As I’m proving, that investment doesn’t have to be a lot of money! Think I’ll be getting some long-sleeved shirts for fall and winter? You bet!

Building “Know, Like and Trust” Through Social Media

Thursday, June 24th, 2010

The key to being referred is having people know, like and trust you. There are lots of ways to achieve that. Being an authentic person is key, as is doing what you say you will. But social media can accelerate the process, if you do it right.

Knowing

First people have to know you. This goes beyond meeting you for the first time, although social media can certainly facilitate that.

I met my web designer through social media. One of my contacts followed him and tweeted a lot about him. He sounded interesting, so I started following him. I think it was a few weeks before I figured out what he did. We finally met in person and stayed in touch both in person and through Twitter.

I met him through social media, and because of his tweets, he stayed top of mind with me. Knowing was covered.

Liking

Social media can make or break this one. What you communicate will directly affect this. I started following Bob Burg, again because someone I knew mentioned him. I liked his tweets, and when his new book came out, I didn’t think twice about getting it, reviewing it and promoting it. I liked him and the book. He had that part covered very well.

Trusting

Knowing and liking are the easy ones, relatively speaking. Trust is harder. I know and like people whom I do not trust enough to refer. Why? Because I’ve seen them and their business in action, and I didn’t like what I saw.

Your actions in social media can both enhance and damage trust. If a problem about your business is reported through social media, you can ignore it, reducing trust, or you can address it promptly, enhancing trust. I actually like it when someone goofs. Then I get to see how the person or business handles adversity.

But trust isn’t just how we handle problems. It’s also demonstrating that we walk our talk.

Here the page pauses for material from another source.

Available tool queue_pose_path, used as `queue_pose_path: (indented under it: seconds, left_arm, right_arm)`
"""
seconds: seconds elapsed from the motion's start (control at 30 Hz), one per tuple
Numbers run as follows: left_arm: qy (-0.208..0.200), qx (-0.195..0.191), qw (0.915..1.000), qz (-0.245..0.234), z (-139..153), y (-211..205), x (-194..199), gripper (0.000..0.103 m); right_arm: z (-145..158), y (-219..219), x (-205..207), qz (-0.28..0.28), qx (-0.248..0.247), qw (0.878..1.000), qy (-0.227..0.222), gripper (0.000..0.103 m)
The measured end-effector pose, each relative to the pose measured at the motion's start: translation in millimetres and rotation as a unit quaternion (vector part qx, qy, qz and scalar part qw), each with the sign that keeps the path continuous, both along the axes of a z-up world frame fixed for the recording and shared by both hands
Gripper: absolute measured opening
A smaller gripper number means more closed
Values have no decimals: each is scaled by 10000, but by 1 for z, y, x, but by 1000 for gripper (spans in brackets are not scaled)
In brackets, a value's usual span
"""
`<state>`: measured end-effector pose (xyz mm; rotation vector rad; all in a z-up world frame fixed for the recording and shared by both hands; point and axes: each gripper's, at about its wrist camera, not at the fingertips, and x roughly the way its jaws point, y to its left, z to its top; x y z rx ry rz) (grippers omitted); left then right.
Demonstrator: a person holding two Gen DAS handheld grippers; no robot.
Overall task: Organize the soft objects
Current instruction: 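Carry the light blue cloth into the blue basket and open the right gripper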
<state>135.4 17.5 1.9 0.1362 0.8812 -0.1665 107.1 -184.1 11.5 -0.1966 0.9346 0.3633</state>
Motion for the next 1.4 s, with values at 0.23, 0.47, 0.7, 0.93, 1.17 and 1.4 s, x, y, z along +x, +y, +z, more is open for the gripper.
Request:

It’s why I’m skeptical of people calling themselves “social media experts.” It’s easy to check what they do vs. what they say.

I’ve gotten clients and referrals based on my blog. Because I’m consistent and write well, people tend to trust me, even if they don’t yet know me very well.

Know, like and trust are powerful. They will make or break your business. Use social media well to help you succeed.

Don’t Treat Your Customers Like Idiots

Thursday, May 20th, 2010

I both love and hate it when my competitors act stupidly. I love it for the obvious reason. Them acting foolishly makes me look better. Sort of.

But when our niche is networking, and a competitor violates a basic principle, that just brings us all down.

What the heck am I talking about? A competitor of mine is currently offering a “sale” on Twitter. There are two problems with the sale.

1. The product is an ebook, but the product page doesn’t mention that, and the picture makes it look like a paper book. Don’t play games with me. If something is an ebook, tell me. If it’s paper, tell me that. I’m assuming she’s being deceptive because she doesn’t perceive value in ebooks. I could be totally wrong in my assumption, but considering the price she’s selling it for (extremely high), that’s the message I’m receiving. And in communication, the message heard is far more important than the message intended.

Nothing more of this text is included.